Available data below:

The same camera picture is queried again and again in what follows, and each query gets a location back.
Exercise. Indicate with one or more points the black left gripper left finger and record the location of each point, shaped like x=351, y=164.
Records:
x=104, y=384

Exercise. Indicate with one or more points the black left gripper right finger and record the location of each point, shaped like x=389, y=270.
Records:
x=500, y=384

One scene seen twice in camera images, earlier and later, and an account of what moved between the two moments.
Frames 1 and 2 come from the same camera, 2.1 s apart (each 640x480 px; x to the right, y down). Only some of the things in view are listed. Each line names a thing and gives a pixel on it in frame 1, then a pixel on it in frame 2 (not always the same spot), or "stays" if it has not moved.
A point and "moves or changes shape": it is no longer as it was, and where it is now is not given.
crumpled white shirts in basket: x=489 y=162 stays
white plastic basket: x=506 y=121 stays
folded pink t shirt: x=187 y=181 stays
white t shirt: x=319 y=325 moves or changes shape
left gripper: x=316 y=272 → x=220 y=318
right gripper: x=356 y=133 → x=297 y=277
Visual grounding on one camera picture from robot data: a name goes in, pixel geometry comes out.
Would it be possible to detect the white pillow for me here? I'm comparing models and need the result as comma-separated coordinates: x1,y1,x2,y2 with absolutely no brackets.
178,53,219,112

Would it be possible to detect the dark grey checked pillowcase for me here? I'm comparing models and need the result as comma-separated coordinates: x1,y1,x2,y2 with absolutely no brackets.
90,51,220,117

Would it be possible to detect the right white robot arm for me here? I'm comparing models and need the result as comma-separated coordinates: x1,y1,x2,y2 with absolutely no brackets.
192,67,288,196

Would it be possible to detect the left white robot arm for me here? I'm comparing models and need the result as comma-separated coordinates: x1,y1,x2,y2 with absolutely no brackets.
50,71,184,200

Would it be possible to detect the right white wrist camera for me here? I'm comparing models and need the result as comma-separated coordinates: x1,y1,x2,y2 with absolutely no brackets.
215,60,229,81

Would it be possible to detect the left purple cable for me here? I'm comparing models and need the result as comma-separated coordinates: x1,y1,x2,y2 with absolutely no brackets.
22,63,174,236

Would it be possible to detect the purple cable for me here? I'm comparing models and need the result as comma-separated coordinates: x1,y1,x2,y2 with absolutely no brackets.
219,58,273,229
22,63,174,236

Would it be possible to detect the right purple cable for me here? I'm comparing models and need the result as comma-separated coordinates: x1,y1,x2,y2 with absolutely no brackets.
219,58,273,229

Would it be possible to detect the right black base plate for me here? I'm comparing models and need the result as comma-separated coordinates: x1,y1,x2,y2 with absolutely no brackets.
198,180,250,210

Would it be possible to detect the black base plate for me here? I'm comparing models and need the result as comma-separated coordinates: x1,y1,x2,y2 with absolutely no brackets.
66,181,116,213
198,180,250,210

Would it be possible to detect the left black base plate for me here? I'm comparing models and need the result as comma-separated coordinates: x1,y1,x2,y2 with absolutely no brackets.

End of Available data.

The listing above should be repeated in its entirety, unchanged.

The same camera picture is queried again and again in what follows, and each query gets a location back.
Exercise. Indicate with one or more points the black left gripper left finger and record the location of each point, shaped like x=351, y=164.
Records:
x=104, y=384

Exercise. Indicate with one or more points the black left gripper right finger and record the location of each point, shaped like x=389, y=270.
Records:
x=500, y=384

One scene seen twice in camera images, earlier and later, and an account of what moved between the two moments.
Frames 1 and 2 come from the same camera, 2.1 s apart (each 640x480 px; x to the right, y down). Only some of the things in view are listed. Each line names a thing and gives a pixel on it in frame 1, then a pixel on it in frame 2 (not always the same spot), or "stays" if it has not moved.
A point and "moves or changes shape": it is no longer as it was, and where it is now is not given.
crumpled white shirts in basket: x=489 y=162 stays
white plastic basket: x=506 y=121 stays
folded pink t shirt: x=187 y=181 stays
white t shirt: x=319 y=325 moves or changes shape
left gripper: x=316 y=272 → x=220 y=318
right gripper: x=356 y=133 → x=297 y=277
Visual grounding on one camera picture from robot data: a name goes in, pixel geometry comes out.
Would it be possible to detect the white pillow for me here? I'm comparing models and need the result as comma-separated coordinates: x1,y1,x2,y2 with absolutely no brackets.
178,53,219,112

Would it be possible to detect the dark grey checked pillowcase for me here? I'm comparing models and need the result as comma-separated coordinates: x1,y1,x2,y2 with absolutely no brackets.
90,51,220,117

Would it be possible to detect the right white robot arm for me here? I'm comparing models and need the result as comma-separated coordinates: x1,y1,x2,y2 with absolutely no brackets.
192,67,288,196

Would it be possible to detect the left white robot arm for me here? I'm comparing models and need the result as comma-separated coordinates: x1,y1,x2,y2 with absolutely no brackets.
50,71,184,200

Would it be possible to detect the right white wrist camera for me here? I'm comparing models and need the result as comma-separated coordinates: x1,y1,x2,y2 with absolutely no brackets.
215,60,229,81

Would it be possible to detect the left purple cable for me here? I'm comparing models and need the result as comma-separated coordinates: x1,y1,x2,y2 with absolutely no brackets.
22,63,174,236

Would it be possible to detect the purple cable for me here? I'm comparing models and need the result as comma-separated coordinates: x1,y1,x2,y2 with absolutely no brackets.
219,58,273,229
22,63,174,236

Would it be possible to detect the right purple cable for me here? I'm comparing models and need the result as comma-separated coordinates: x1,y1,x2,y2 with absolutely no brackets.
219,58,273,229

Would it be possible to detect the right black base plate for me here? I'm comparing models and need the result as comma-separated coordinates: x1,y1,x2,y2 with absolutely no brackets.
198,180,250,210

Would it be possible to detect the black base plate for me here? I'm comparing models and need the result as comma-separated coordinates: x1,y1,x2,y2 with absolutely no brackets.
66,181,116,213
198,180,250,210

Would it be possible to detect the left black base plate for me here? I'm comparing models and need the result as comma-separated coordinates: x1,y1,x2,y2 with absolutely no brackets.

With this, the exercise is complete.